THE PROBLEM:
The answer must match the listing exactly, with every line written out again.

AVAILABLE DATA:
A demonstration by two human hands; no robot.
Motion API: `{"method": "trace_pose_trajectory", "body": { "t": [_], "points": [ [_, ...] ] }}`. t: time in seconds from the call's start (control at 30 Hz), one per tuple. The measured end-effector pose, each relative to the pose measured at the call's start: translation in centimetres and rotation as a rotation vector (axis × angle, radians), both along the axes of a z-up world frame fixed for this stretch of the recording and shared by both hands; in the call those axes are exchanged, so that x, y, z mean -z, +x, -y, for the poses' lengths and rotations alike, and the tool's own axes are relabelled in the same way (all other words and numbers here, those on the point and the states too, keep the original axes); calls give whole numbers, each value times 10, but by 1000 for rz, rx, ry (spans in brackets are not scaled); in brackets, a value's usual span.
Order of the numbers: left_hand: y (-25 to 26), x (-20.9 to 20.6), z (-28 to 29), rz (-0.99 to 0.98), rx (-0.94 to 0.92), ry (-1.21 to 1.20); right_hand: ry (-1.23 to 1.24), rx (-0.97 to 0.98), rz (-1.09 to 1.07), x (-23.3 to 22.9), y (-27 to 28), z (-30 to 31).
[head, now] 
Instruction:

THE ANSWER:
A demonstration by two human hands; no robot.
Motion API: `{"method": "trace_pose_trajectory", "body": { "t": [_], "points": [ [_, ...] ] }}`. t: time in seconds from the call's start (control at 30 Hz), one per tuple. The measured end-effector pose, each relative to the pose measured at the call's start: translation in centimetres and rotation as a rotation vector (axis × angle, radians), both along the axes of a z-up world frame fixed for this stretch of the recording and shared by both hands; in the call those axes are exchanged, so that x, y, z mean -z, +x, -y, for the poses' lengths and rotations alike, and the tool's own axes are relabelled in the same way (all other words and numbers here, those on the point and the states too, keep the original axes); calls give whole numbers, each value times 10, but by 1000 for rz, rx, ry (spans in brackets are not scaled); in brackets, a value's usual span.
Order of the numbers: left_hand: y (-25 to 26), x (-20.9 to 20.6), z (-28 to 29), rz (-0.99 to 0.98), rx (-0.94 to 0.92), ry (-1.21 to 1.20); right_hand: ry (-1.23 to 1.24), rx (-0.97 to 0.98), rz (-1.09 to 1.07), x (-23.3 to 22.9), y (-27 to 28), z (-30 to 31).
[head, now] 
Instruction:

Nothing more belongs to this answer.